- _Exercise_
Once the line with "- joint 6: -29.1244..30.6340" is found in the entries below, repeat it and each following line exactly, up to and including the line with "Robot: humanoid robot". Add no other lines.

[Records excerpted from a collection]
==*==
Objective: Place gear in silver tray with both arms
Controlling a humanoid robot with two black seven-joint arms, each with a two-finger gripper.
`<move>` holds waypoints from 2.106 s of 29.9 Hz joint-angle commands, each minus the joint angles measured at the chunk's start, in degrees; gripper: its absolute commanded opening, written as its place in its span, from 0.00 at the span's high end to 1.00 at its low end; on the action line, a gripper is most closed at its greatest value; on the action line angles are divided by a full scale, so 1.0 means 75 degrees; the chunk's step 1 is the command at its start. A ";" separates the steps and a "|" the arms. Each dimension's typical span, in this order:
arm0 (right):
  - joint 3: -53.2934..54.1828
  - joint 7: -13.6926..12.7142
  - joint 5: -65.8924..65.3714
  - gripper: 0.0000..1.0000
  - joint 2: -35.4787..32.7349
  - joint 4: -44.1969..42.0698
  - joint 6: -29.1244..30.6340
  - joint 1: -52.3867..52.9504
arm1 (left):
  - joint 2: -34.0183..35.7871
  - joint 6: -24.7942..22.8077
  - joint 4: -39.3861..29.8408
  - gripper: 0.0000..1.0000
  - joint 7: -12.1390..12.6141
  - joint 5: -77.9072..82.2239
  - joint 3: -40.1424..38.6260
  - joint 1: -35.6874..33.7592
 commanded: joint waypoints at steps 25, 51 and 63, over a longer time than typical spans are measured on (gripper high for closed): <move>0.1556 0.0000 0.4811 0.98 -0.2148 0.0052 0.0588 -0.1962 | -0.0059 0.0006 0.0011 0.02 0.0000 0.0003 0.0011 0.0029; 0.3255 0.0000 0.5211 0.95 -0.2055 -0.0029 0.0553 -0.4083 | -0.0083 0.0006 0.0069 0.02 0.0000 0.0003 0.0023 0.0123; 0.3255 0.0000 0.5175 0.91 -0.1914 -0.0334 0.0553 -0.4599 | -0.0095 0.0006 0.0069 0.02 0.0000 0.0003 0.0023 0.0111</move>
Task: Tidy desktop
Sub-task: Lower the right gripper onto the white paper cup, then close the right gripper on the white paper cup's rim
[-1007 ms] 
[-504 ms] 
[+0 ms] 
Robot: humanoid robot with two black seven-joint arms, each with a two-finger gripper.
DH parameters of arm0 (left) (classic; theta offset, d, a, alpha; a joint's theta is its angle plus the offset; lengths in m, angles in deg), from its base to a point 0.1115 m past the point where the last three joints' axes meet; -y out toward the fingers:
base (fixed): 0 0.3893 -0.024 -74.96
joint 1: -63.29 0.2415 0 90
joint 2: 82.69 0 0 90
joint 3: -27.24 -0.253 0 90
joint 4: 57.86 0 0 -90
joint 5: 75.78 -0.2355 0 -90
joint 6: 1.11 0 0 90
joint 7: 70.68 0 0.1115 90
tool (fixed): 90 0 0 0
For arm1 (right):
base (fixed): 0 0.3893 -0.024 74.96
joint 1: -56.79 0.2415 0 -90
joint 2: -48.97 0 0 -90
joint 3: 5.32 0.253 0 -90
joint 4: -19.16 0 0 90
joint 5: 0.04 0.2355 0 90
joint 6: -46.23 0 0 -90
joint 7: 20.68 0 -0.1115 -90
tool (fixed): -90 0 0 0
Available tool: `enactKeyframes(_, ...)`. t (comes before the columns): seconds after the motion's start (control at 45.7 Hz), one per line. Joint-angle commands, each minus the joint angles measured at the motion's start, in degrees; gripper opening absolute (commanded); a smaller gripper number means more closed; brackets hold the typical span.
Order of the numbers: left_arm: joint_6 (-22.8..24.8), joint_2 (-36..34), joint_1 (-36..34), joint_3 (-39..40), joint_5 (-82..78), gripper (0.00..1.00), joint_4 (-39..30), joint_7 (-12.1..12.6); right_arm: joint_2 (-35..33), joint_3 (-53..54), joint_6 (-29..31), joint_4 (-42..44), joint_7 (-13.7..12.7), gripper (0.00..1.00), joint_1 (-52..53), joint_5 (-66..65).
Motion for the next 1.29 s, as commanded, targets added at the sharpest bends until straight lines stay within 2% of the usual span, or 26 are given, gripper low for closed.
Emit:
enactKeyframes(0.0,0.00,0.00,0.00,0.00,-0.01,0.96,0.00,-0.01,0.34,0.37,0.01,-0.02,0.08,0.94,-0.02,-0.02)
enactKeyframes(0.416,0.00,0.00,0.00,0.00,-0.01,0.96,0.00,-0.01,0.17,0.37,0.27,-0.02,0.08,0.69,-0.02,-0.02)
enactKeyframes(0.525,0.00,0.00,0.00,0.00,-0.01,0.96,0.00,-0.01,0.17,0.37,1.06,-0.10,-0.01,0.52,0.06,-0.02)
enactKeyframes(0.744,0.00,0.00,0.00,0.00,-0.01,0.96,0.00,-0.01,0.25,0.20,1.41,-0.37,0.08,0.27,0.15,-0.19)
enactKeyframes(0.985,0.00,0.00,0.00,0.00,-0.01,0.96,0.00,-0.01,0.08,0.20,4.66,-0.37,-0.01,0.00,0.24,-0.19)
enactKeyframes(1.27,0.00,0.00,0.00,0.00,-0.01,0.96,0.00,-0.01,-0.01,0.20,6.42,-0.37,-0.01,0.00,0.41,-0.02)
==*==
- _Output for this exercise_
  - joint 6: -29.1244..30.6340
  - joint 1: -52.3867..52.9504
arm1 (left):
  - joint 2: -34.0183..35.7871
  - joint 6: -24.7942..22.8077
  - joint 4: -39.3861..29.8408
  - gripper: 0.0000..1.0000
  - joint 7: -12.1390..12.6141
  - joint 5: -77.9072..82.2239
  - joint 3: -40.1424..38.6260
  - joint 1: -35.6874..33.7592
 commanded: joint waypoints at steps 25, 51 and 63, over a longer time than typical spans are measured on (gripper high for closed): <move>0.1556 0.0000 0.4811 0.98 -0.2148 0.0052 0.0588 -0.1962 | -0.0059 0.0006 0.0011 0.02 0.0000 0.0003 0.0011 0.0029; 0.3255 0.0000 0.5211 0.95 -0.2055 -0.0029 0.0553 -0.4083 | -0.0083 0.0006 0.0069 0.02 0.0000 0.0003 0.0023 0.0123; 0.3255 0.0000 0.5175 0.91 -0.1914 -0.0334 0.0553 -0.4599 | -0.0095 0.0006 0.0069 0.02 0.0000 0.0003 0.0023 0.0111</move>
Task: Tidy desktop
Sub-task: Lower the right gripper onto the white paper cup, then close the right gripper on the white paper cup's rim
[-1007 ms] 
[-504 ms] 
[+0 ms] 
Robot: humanoid robot with two black seven-joint arms, each with a two-finger gripper.

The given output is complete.